Tanya Reimer said...

Here's my secret, since you shared one. I turned my first romance novel into a fantasy. Stole all the characters I loved, the passion between them... and moved it to a new world. Cool. Then I took the horrible thriller I wrote as my third book and gave it a new characters with fantasy twist that made it pop. Kept the scene and the basic plot. I'd chalked both up as garbage, fire material, but ten (and fifteen) years later, I found a new life for them.

Always keep them. Everything you write might come back to haunt you. If nothing else, it'll make you chuckle.

Great fun post!!!

patonlorraine said...

Hi, Tanya! It's funny that you mentioned reworking your old stories into something very different... because I'm thinking of adding a paranormal element to my one and only attempt at romantic suspense, which I wrote about 9 years ago.

Thanks for stopping by my blog! :)

patonlorraine said...

So... this morning my big clumsy fingers deleted a comment from Liz Fielding instead of publishing it.
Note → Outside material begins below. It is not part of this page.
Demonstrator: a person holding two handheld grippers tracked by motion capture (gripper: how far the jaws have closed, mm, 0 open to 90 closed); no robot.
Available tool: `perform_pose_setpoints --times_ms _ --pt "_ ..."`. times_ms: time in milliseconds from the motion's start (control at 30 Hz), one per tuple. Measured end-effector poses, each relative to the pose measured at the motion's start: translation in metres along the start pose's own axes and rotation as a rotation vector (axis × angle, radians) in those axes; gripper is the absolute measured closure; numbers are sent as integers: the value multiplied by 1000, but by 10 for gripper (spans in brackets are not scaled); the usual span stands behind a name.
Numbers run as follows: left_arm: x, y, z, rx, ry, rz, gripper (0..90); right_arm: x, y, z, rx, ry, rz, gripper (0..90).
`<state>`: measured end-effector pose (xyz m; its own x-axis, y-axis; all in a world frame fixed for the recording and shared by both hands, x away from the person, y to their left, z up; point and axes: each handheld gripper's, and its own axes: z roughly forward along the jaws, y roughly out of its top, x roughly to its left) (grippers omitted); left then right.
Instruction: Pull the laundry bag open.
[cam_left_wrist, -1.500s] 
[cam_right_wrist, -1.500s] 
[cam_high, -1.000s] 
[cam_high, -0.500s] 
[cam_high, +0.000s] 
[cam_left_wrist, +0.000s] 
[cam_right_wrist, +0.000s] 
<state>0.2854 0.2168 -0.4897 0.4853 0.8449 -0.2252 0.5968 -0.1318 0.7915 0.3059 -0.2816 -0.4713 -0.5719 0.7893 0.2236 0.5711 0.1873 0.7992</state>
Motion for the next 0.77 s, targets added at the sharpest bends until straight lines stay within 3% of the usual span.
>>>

Why are the delete / publish links so close together? And, why is there no "are you sure" fail safe? Oops. Anyway, I had an email with the message, so I thought I'd post it here... (Sorry, Liz!)

"I understand the desire to hang on to them, Lorraine. I kept the page proofs of my early books tied in red ribbon. But there came a point when I just plain ran out of room. the weight of paper was becoming a threat to the joists and I couldn't see any university wanting them for their archives! These days I just keep them to check my corrections made it into the books and then they get recycled. Just saw a programme on the tv about how long stuff is staff on usb sticks and hard drives - apparently we need the "cloud" to be safe. Or maybe you're right - paper is the way to go!"
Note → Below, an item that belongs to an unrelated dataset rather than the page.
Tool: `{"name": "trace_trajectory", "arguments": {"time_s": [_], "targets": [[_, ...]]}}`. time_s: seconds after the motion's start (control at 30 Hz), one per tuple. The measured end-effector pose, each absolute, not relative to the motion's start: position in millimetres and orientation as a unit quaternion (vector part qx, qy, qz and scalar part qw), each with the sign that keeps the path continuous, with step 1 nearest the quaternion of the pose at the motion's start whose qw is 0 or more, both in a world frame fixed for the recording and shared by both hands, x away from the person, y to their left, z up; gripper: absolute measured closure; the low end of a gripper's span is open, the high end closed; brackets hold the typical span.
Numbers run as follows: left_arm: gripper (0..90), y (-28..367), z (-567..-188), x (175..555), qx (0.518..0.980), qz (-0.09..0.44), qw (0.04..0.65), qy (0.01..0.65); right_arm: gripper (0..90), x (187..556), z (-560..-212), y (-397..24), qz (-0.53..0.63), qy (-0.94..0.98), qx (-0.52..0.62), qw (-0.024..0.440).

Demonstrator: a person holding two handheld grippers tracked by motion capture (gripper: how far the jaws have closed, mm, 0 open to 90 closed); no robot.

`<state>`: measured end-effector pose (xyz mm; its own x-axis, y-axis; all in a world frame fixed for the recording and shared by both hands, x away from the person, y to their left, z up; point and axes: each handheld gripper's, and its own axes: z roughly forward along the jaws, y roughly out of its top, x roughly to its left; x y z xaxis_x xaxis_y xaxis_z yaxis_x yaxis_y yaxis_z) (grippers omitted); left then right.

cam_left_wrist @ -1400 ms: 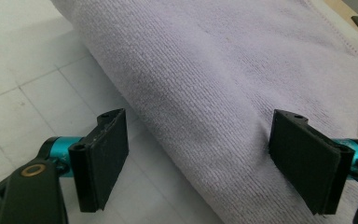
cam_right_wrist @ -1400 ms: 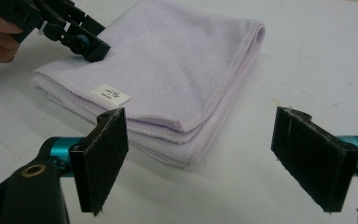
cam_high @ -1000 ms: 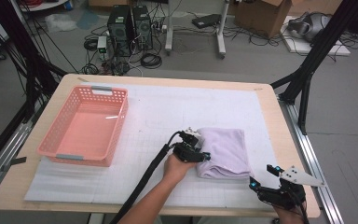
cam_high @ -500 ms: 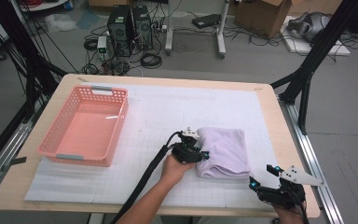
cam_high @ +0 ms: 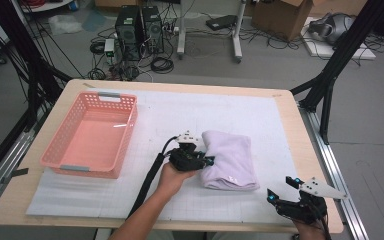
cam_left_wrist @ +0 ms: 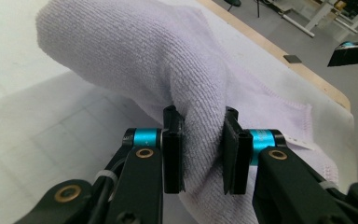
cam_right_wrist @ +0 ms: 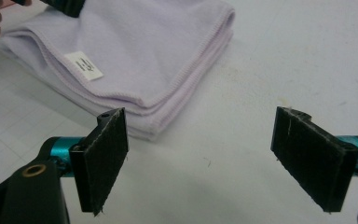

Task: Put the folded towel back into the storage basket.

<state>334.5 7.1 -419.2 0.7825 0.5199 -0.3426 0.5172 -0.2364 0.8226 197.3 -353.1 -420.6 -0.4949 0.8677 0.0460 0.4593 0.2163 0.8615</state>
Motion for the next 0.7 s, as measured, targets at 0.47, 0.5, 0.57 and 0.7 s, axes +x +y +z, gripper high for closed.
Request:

Teresa Cypher aka T K CypherBuss said...

lol...I wonder if our names are recorded somewhere on a list--a very dark list, for authors who shouldn't have...but they did? ;-)

Teresa Cypher aka T K CypherBuss said...

Good idea, Tanya :-) !

Teresa Cypher aka T K CypherBuss said...

Why are the buttons so close together? I put an order in at work today for lab supplies, and thought the same thing as I looked at the computer screen. Our P.O. system has a "submit" button side by side with "cancel". Yep...I did that one day...

Suzanne Stengl said...

I'm just glad for computers and disk space. I have ALL of my manuscripts. I believe in every one of them...well, except for one.
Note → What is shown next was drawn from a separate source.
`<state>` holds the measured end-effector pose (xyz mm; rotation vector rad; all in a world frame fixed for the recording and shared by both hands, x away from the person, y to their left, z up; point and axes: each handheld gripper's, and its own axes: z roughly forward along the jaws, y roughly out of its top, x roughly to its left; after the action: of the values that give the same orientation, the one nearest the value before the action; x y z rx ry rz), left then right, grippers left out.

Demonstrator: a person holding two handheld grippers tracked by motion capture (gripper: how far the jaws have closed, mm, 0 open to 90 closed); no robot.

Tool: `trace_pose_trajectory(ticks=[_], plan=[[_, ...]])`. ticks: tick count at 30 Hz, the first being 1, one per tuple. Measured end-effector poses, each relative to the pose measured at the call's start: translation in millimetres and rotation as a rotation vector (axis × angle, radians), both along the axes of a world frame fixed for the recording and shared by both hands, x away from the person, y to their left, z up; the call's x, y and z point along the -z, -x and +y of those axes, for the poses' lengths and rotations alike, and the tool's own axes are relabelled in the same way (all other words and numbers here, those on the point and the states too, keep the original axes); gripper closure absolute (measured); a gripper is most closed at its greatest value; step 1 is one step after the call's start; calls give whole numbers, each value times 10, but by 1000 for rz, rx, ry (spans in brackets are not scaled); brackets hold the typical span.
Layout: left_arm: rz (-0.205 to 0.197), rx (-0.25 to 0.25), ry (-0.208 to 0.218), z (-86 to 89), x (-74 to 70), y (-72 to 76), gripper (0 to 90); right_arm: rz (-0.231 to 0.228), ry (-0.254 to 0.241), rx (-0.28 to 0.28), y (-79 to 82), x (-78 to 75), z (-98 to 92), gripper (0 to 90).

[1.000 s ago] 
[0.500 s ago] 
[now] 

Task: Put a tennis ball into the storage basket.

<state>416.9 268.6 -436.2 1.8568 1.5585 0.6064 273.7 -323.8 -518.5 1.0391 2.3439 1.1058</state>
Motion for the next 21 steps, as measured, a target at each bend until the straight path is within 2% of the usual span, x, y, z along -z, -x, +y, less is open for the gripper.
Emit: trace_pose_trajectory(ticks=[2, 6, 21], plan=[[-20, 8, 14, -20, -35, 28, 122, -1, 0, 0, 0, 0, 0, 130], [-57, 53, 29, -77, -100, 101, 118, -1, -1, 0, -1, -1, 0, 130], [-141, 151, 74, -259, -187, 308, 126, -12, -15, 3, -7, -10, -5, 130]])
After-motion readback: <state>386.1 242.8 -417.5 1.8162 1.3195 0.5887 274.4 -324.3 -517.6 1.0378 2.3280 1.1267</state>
I keep thinking I will go back and edit. But then I write new stories and that keeps me busy for a long time.

As for the paper stuff, I don't have much. My sister just sent me a folder of artwork I did in Gr. 6. I never realized I was any good at art. I'm going to put those pages in a photo album. They make me happy.

patonlorraine said...

Hi, Suzanne! Yes, I have digital copies too. When I get a new computer, I usually transfer the files to my new hard drive as well as having the external back ups. They sure take up a lot less space than my m/s hard copies!

It is great that your sister had your artwork! That would make me happy too. :)

Jenny Hickman said...

Until recently, I've kept all of my manuscripts (the first drafts, the endless edited pages... EVERYTHING). Then I realized how impractical that was and decided to keep only one copy of each MS so that I don't run into Liz's problem and cause structural damage to my closet. Great post.